The first specification under this charge alleged that Captain Wells did violently and without just cause or provocation assault First Lieutenant P. H. Breslin "by furiously striking and hitting him (Lieutenant Breslin) upon the head with a hickory stick, the butt end of a billiard cue, and did continue the assault (upon Lieutenant Breslin) until forced to desist therefrom by First Lieutenant Carl Veitenhimer, Fourth United States Infantry, thereby endangering the life of Lieutenant Breslin and disgracing himself (Captain Wells) as an officer of the United States Army."
The second specification alleged that Captain Wells "did become so much under the influence of intoxicating liquor as to behave himself in a scandalous manner by violently attacking the person of First Lieutenant P. H. Breslin, Fourth United States Infantry."
These offenses were charged to have been committed on the 3d day of September, 1870, at Fort Fetterman, in Wyoming Territory.
On the 15th day of July, 1870, a law was passed, among other things, to bring about a reduction of the Army, which law provided that the President should before the 1st day of July, 1871, reduce the number of enlisted men in the Army to 30,000, and authorized him in his discretion to honorably discharge from the service of the United States officers of the Army who might apply therefor on or before January 1, 1871.
Before the trial by court-martial upon the charge then pending against him Captain Wells applied for his discharge under the provision of the law above recited, whereupon the charge against him was withdrawn and canceled, and on the 27th day of October, 1870, his application for a discharge was granted.
On the 6th day of July, 1875, he was again appointed to the Army as second lieutenant in the artillery, against which a remonstrance was made by certain officers in the Army.
In August, 1877, Second Lieutenant Wells was charged with being "drunk on duty, in violation of the thirty-eighth article of war."
He was also charged with "conduct to the prejudice of good order and military discipline."
The first specification under the latter charge alleged that the accused did "engage in an affray with First Lieutenant E. Van A. Andruss, First Artillery." The second specification under said charge alleged that the accused addressed his superior officer in a defiant and disrespectful manner and neglected and hesitated to promptly obey the order of said superior officer.

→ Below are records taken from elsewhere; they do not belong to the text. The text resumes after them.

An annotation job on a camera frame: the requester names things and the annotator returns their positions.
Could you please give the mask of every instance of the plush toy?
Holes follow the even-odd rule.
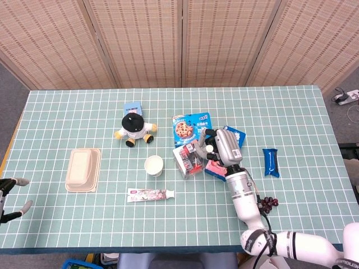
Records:
[[[126,146],[133,147],[136,144],[136,140],[140,138],[143,138],[146,143],[151,143],[154,138],[152,134],[148,134],[149,131],[156,132],[157,125],[145,123],[141,115],[128,113],[122,119],[122,128],[115,132],[114,136],[116,139],[128,136]]]

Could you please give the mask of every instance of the power strip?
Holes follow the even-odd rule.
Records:
[[[345,105],[359,100],[359,90],[352,90],[346,93],[348,98],[344,101],[338,103],[338,105]],[[343,96],[343,94],[338,94],[333,97],[334,100],[338,99],[339,97]]]

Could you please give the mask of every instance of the toothpaste tube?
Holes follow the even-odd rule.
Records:
[[[127,202],[166,200],[174,198],[174,191],[167,189],[128,189]]]

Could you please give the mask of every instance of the cup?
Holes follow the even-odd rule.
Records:
[[[149,175],[158,177],[162,174],[163,159],[158,155],[149,156],[145,161],[145,170]]]

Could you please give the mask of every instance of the table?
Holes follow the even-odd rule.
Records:
[[[141,101],[144,118],[158,125],[155,140],[129,149],[113,138],[123,105]],[[359,207],[316,86],[32,91],[3,177],[27,187],[8,195],[6,212],[27,200],[32,209],[0,226],[2,253],[61,251],[235,251],[246,230],[228,188],[207,174],[183,180],[172,159],[172,116],[209,112],[214,128],[244,131],[242,165],[261,195],[279,199],[270,213],[274,232],[295,230],[342,242]],[[68,193],[72,149],[102,152],[95,193]],[[278,149],[280,178],[264,177],[262,148]],[[164,158],[165,171],[147,176],[145,159]],[[167,188],[175,199],[127,203],[127,188]]]

All these offenses were alleged to have been committed at Reading, Pa., on the 2d day of August, 1877.
Soon after these charges were preferred a court-martial was convened for the trial of the accused thereon. He pleaded not guilty to the charges and specifications, but was convicted of them all and sentenced "to be dismissed the service of the United States."
On the 6th day of October the proceedings, findings, and sentence of the court-martial were approved by the President, who ordered the sentence to be executed; and on the 13th day of October, 1877, in pursuance thereof, Lieutenant Eugene Wells was dismissed from the service.
Since that time repeated efforts have been made to vacate this judgment and restore the dismissed officer to the service. While a number of committees in Congress have made reports favorable to such action, at least two committees have recommended a denial of legislative relief. Both of these reports were made on behalf of House Committees on Military Affairs by distinguished soldiers, who, after patient examination and with an inclination to be not only just but generous to a fellow-soldier, were constrained to recommend a refusal of the application for restoration. One of these reports was made to the Forty-seventh and the other to the Forty-ninth Congress.
I am impressed with the belief that legislation of the kind proposed is of extremely doubtful expediency in any save very exceptional cases, and I am thoroughly convinced by the facts now before me that the discipline and efficiency of our Army, as well as justice to its meritorious members, do not permit my approval on any ground of the bill herewith returned.